Groups > comp.lang.python > #48605 > unrolled thread

Help me with the script? How to find items in csv file A and not in file B and vice versa

Started by	Alan Newbie <alonnirs@gmail.com>
First post	2013-06-18 01:01 -0700
Last post	2013-06-18 03:48 -0700
Articles	5 — 4 participants

Back to article view | Back to comp.lang.python

  Help me with the script? How to find items in csv file A and not in file B and vice versa Alan Newbie <alonnirs@gmail.com> - 2013-06-18 01:01 -0700
    Re: Help me with the script? How to find items in csv file A and not in file B and vice versa Peter Otten <__peter__@web.de> - 2013-06-18 10:39 +0200
      Re: Help me with the script? How to find items in csv file A and not in file B and vice versa alonnirs@gmail.com - 2013-06-18 02:01 -0700
        Re: Help me with the script? How to find items in csv file A and not in file B and vice versa Andreas Perstinger <andipersti@gmail.com> - 2013-06-18 12:14 +0200
          Re: Help me with the script? How to find items in csv file A and not in file B and vice versa Alan Newbie <alonnirs@gmail.com> - 2013-06-18 03:48 -0700

#48605 — Help me with the script? How to find items in csv file A and not in file B and vice versa

From	Alan Newbie <alonnirs@gmail.com>
Date	2013-06-18 01:01 -0700
Subject	Help me with the script? How to find items in csv file A and not in file B and vice versa
Message-ID	<8390d9db-a670-4f39-81cb-34c14b59d29b@googlegroups.com>

Hello,
Let's say I want to compare two csv files: file A and file B. They are both similarly built - the first column has product IDs (one product per row) and the columns provide some stats about the products such as sales in # and $.

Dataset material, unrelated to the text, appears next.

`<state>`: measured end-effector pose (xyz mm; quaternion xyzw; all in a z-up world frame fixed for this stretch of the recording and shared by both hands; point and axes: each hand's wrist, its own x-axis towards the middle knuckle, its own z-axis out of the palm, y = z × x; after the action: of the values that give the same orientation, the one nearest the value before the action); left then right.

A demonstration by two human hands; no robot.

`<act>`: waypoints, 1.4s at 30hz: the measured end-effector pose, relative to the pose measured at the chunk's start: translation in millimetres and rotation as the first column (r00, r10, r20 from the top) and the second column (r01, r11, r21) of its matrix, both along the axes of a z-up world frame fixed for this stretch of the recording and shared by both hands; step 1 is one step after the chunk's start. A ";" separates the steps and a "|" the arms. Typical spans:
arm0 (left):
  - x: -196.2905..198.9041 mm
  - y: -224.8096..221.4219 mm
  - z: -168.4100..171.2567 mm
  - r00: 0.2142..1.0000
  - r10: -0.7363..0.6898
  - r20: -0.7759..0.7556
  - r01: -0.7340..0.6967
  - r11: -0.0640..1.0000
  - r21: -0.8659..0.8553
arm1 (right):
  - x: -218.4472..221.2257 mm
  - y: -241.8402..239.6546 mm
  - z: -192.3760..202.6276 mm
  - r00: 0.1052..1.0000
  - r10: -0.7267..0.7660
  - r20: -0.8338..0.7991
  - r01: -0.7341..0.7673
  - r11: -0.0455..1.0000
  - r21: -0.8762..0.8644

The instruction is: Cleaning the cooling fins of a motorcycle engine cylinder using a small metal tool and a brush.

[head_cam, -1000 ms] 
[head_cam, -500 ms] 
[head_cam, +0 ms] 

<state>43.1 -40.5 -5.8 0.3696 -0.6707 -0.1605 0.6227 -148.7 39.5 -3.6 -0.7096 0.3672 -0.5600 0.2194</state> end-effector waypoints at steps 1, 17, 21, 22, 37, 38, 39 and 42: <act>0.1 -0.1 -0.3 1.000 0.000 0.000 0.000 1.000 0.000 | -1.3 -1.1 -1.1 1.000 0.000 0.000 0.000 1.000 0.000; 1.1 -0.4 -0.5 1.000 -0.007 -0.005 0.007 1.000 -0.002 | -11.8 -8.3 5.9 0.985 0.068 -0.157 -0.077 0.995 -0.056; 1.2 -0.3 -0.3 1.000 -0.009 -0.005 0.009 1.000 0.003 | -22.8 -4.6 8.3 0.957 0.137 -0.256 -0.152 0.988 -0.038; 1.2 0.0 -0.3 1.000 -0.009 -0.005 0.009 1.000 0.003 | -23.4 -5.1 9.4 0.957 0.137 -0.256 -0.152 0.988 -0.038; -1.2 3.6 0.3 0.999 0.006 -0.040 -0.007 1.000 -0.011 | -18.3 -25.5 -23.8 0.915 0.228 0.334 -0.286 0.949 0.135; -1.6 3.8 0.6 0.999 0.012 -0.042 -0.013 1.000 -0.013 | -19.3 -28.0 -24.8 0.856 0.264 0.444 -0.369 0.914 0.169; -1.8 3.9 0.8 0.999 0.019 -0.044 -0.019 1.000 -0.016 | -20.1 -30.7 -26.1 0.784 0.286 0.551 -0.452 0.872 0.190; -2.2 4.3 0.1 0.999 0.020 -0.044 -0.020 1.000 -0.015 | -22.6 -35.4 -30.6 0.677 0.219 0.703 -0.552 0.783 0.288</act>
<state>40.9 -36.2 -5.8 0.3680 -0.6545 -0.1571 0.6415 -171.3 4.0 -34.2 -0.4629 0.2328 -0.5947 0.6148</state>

I want to compare these files - see which product IDs appear in the first column of file A and not in B, and which in B and not A.
Finally, it would be very great if the result could be written into two new CSV files - one product ID per row in the first column. (no other data in the other columns needed)

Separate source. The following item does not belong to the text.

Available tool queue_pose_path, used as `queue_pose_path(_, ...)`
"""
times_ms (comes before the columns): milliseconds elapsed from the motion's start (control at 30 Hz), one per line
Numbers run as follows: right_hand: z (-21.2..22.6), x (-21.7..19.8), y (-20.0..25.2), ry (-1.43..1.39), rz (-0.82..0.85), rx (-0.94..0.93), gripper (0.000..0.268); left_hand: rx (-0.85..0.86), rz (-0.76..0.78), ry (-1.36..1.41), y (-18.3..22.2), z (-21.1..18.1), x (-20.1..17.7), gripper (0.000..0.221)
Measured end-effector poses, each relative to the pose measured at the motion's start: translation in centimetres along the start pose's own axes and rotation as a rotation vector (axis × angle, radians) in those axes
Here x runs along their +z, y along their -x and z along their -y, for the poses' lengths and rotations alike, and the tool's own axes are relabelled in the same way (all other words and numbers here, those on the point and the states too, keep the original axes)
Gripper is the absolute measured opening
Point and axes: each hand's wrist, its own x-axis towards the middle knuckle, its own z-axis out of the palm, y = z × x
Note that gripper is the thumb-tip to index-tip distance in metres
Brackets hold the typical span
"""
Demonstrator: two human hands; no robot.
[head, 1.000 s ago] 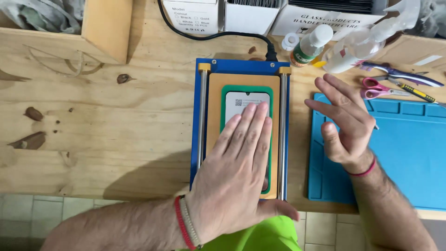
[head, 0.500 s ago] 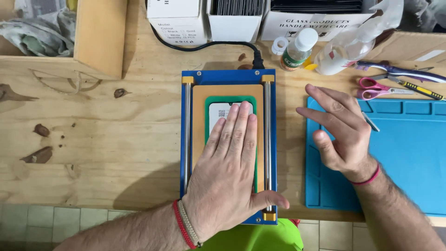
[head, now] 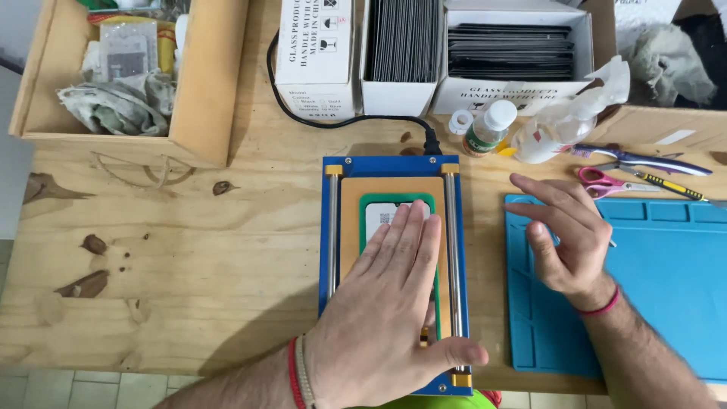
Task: Placing a phone screen assembly onto a separator machine for repair
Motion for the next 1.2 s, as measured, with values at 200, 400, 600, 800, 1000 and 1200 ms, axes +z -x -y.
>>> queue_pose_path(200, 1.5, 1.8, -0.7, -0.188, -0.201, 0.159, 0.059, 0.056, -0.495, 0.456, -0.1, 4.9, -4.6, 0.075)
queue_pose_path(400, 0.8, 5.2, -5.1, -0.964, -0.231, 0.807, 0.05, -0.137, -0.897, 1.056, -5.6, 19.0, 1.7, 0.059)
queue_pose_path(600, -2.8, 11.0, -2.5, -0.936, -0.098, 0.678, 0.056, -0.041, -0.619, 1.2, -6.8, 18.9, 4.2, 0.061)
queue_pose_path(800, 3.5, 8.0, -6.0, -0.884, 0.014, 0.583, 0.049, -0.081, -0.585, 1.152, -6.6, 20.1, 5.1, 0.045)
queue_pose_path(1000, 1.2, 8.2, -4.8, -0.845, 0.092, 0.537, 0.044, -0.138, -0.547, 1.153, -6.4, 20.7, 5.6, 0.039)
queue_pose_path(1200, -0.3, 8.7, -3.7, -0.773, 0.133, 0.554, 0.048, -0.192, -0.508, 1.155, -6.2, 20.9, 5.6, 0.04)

This is the script I tried:
==========================

import csv

#open CSV's and read first column with product IDs into variables pointing to lists
A = [line.split(',')[0] for line in open('Afile.csv')]
B = [line.split(',')[0] for line in open('Bfile.csv')]

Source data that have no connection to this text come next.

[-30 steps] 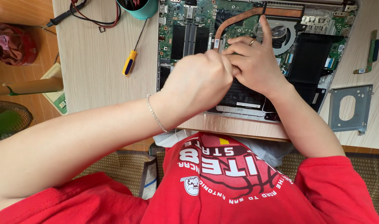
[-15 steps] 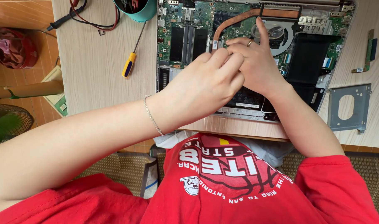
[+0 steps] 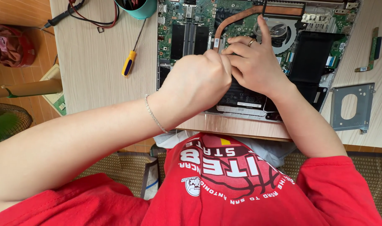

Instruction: The person repairs a laptop by manipulating internal hardware components such as the hard drive and RAM.

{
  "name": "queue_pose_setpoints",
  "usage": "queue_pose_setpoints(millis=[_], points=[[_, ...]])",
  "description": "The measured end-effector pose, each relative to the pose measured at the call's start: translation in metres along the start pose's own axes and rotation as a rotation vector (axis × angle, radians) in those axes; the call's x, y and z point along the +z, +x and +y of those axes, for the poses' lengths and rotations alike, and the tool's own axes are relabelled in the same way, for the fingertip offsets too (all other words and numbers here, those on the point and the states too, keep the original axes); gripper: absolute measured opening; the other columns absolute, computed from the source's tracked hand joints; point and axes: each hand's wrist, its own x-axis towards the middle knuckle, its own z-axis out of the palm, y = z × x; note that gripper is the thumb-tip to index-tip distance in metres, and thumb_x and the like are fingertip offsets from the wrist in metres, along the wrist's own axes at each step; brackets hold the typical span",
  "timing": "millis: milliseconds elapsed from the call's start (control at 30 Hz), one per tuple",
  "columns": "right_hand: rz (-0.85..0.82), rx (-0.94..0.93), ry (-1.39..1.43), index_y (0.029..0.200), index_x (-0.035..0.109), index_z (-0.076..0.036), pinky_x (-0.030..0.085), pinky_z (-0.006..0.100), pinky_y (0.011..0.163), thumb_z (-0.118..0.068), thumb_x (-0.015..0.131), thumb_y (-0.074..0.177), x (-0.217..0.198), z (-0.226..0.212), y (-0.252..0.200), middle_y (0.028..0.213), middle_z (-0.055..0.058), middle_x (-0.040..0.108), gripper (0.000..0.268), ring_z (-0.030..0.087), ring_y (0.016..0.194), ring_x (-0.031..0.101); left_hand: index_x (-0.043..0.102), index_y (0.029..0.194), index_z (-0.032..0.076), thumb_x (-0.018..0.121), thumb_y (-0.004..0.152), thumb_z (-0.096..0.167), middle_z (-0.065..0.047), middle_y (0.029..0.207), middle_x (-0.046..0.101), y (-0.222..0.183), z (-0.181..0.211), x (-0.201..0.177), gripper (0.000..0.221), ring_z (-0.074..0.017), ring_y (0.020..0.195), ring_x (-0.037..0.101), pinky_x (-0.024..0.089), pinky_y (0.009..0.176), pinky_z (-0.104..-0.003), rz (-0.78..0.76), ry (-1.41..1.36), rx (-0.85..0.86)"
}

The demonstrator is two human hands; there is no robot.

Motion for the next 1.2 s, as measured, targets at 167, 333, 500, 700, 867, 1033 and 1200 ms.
queue_pose_setpoints(millis=[167, 333, 500, 700, 867, 1033, 1200], points=[[-0.005, 0.002, 0.009, 0.104, 0.074, -0.013, 0.012, 0.067, 0.131, -0.019, 0.073, 0.097, 0.004, 0.002, -0.001, 0.113, -0.004, 0.066, 0.009, 0.02, 0.128, 0.063, 0.062, 0.082, 0.001, 0.062, 0.078, 0.014, -0.011, 0.085, 0.061, 0.002, -0.002, -0.017, 0.014, -0.0249, 0.079, 0.07, 0.057, 0.062, -0.034, 0.389, -0.031, 0.234], [-0.05, 0.015, 0.001, 0.099, 0.072, -0.012, 0.013, 0.067, 0.13, -0.015, 0.073, 0.091, -0.002, 0.0, 0.002, 0.117, -0.001, 0.066, 0.009, 0.022, 0.131, 0.063, 0.063, 0.081, 0.001, 0.063, 0.079, 0.014, -0.012, 0.079, 0.062, 0.004, -0.005, 0.004, 0.014, -0.026, 0.069, 0.068, 0.056, 0.058, -0.036, 0.362, -0.101, 0.18], [-0.041, 0.034, 0.062, 0.098, 0.074, -0.016, 0.014, 0.065, 0.131, -0.011, 0.073, 0.091, -0.006, -0.004, 0.005, 0.115, -0.004, 0.068, 0.009, 0.021, 0.131, 0.063, 0.069, 0.083, 0.003, 0.065, 0.082, 0.014, -0.011, 0.079, 0.062, 0.001, -0.005, 0.004, 0.012, -0.0245, 0.071, 0.066, 0.054, 0.06, -0.036, 0.105, 0.091, 0.09], [-0.047, 0.077, 0.155, 0.106, 0.071, -0.011, 0.012, 0.067, 0.128, -0.031, 0.079, 0.086, -0.009, -0.009, 0.01, 0.112, 0.002, 0.065, 0.029, 0.024, 0.129, 0.061, 0.069, 0.075, 0.006, 0.065, 0.078, 0.023, -0.006, 0.095, 0.061, 0.006, -0.017, -0.001, 0.018, -0.024, 0.094, 0.063, 0.054, 0.077, -0.035, 0.315, 0.182, 0.517], [-0.05, 0.069, 0.077, 0.108, 0.072, -0.013, 0.011, 0.066, 0.13, -0.03, 0.077, 0.091, 0.001, -0.003, 0.002, 0.113, -0.001, 0.066, 0.024, 0.023, 0.131, 0.062, 0.069, 0.081, 0.004, 0.066, 0.081, 0.019, -0.011, 0.097, 0.062, 0.012, -0.016, 0.009, 0.015, -0.0282, 0.089, 0.067, 0.057, 0.074, -0.038, 0.343, -0.066, 0.445], [-0.044, 0.044, 0.007, 0.116, 0.074, -0.009, 0.012, 0.065, 0.13, -0.018, 0.072, 0.087, -0.004, -0.003, 0.002, 0.128, 0.005, 0.068, 0.03, 0.025, 0.128, 0.062, 0.072, 0.088, 0.001, 0.066, 0.083, 0.013, -0.016, 0.085, 0.066, 0.017, -0.013, 0.007, 0.014, -0.0294, 0.066, 0.071, 0.056, 0.053, -0.04, 0.266, -0.179, 0.073], [-0.052, 0.055, 0.112, 0.104, 0.074, -0.013, 0.011, 0.068, 0.129, -0.021, 0.075, 0.089, -0.008, -0.006, 0.008, 0.114, 0.0, 0.067, 0.017, 0.023, 0.13, 0.063, 0.072, 0.068, 0.012, 0.066, 0.076, 0.015, -0.011, 0.068, 0.066, 0.022, -0.01, 0.007, 0.01, -0.0285, 0.064, 0.069, 0.054, 0.054, -0.042, 0.143, -0.15, 0.095]])
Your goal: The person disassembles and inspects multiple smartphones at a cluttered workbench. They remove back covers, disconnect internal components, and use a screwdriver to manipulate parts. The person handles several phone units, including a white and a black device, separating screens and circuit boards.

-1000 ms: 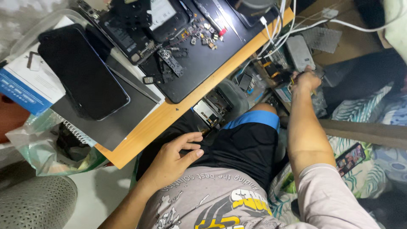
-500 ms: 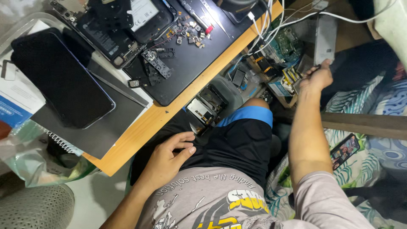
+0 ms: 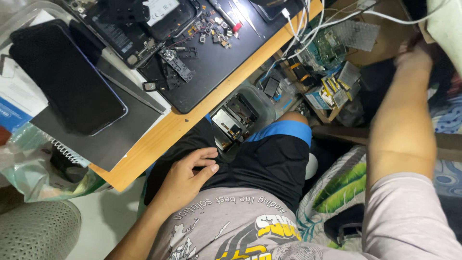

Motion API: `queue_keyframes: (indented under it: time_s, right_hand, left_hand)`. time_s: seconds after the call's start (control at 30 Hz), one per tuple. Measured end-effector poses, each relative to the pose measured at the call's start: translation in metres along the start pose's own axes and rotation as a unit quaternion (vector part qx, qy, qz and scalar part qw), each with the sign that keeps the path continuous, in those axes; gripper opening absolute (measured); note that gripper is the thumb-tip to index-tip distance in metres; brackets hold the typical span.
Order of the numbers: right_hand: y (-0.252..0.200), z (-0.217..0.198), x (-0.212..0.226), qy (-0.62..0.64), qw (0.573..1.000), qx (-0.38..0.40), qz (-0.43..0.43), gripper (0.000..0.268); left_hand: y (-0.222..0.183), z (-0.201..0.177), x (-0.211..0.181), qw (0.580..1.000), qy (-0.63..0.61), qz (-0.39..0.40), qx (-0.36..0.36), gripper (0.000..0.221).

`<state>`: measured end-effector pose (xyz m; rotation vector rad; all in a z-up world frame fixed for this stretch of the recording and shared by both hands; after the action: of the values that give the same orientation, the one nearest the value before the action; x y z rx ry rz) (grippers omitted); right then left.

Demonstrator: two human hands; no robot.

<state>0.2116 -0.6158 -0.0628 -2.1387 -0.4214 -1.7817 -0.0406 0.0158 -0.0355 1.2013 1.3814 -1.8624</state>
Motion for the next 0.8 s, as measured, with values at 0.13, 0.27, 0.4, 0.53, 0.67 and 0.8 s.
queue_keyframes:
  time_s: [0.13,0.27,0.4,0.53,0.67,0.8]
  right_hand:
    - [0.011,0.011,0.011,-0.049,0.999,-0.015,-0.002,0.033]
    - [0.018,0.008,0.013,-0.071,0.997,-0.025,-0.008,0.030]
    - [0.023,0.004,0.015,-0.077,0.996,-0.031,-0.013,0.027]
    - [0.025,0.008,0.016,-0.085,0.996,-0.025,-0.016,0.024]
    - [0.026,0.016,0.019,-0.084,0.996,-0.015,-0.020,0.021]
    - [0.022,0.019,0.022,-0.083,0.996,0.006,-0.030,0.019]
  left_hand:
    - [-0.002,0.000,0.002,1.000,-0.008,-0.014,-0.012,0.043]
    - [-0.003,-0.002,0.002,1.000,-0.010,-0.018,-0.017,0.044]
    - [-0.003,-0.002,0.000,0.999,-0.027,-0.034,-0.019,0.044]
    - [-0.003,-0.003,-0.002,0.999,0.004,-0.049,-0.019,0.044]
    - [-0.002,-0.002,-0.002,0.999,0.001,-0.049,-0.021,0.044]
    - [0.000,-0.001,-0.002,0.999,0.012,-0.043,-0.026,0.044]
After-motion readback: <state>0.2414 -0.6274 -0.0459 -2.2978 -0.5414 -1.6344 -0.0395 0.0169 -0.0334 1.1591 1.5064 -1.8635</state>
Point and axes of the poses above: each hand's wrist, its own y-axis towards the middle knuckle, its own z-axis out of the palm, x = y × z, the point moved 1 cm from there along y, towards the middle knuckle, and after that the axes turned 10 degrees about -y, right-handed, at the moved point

#create variables pointing to lists with unique product IDs in A and B respectively 
inAnotB = list(set(A)-set(B))
inBnotA = list(set(B)-set(A))

print inAnotB
print inBnotA

c = csv.writer(open("inAnotB.csv", "wb"))
c.writerow([inAnotB])


d = csv.writer(open("inBnotA.csv", "wb"))
d.writerow([inBnotA])

print "done!" 

=====================================================

But it doesn't produce the required results.
It prints IDs in this format:
247158132\n

and nothing to the csv files.

You could probably tell I'm a newbie.
Could you help me out?

here's some dummy data:
https://docs.google.com/file/d/0BwziqsHUZOWRYU15aEFuWm9fajA/edit?usp=sharing

https://docs.google.com/file/d/0BwziqsHUZOWRQVlTelVveEhsMm8/edit?usp=sharing

Thanks a bunch in advance! :)

[toc] | [next] | [standalone]

#48608

From	Peter Otten <__peter__@web.de>
Date	2013-06-18 10:39 +0200
Message-ID	<mailman.3515.1371544747.3114.python-list@python.org>
In reply to	#48605

Alan Newbie wrote:

> Hello,
> Let's say I want to compare two csv files: file A and file B. They are
> both similarly built - the first column has product IDs (one product per
> row) and the columns provide some stats about the products such as sales
> in # and $.
> 
> I want to compare these files - see which product IDs appear in the first
> column of file A and not in B, and which in B and not A. Finally, it would
> be very great if the result could be written into two new CSV files - one
> product ID per row in the first column. (no other data in the other
> columns needed)
> 
> This is the script I tried:
> ==========================
> 
> import csv
> 
> #open CSV's and read first column with product IDs into variables pointing
> #to lists
> A = [line.split(',')[0] for line in open('Afile.csv')]
> B = [line.split(',')[0] for line in open('Bfile.csv')]
> 
> #create variables pointing to lists with unique product IDs in A and B
> #respectively
> inAnotB = list(set(A)-set(B))
> inBnotA = list(set(B)-set(A))
> 
> print inAnotB
> print inBnotA
> 
> c = csv.writer(open("inAnotB.csv", "wb"))
> c.writerow([inAnotB])
> 
> 
> d = csv.writer(open("inBnotA.csv", "wb"))
> d.writerow([inBnotA])
> 
> print "done!"
> 
> =====================================================
> 
> But it doesn't produce the required results.
> It prints IDs in this format:
> 247158132\n

Python reads lines from a file with the trailing newline included, and 
line.split(",") with only one column (i. e. no comma) keeps the whole line. 
As you already know about the csv module you should use it to read your 
data, e. g. instead of

> A = [line.split(',')[0] for line in open('Afile.csv')]

try

with open("Afile.csv", "rb") as f:
    a = {row[0] for row in csv.reader(f)}
...

I used {...} instead of [...], so a is already a set and you can proceed:


in_a_not_b = a - b

Finally as a shortcut for

for item in in_a_not_b:
    writer.writerow([item])

use the writerows() method to write your data:

with open("inAnotB.csv", "wb") as f:
    writer = csv.writer(f)
    writer.writerows([item] for item in_a_not_b)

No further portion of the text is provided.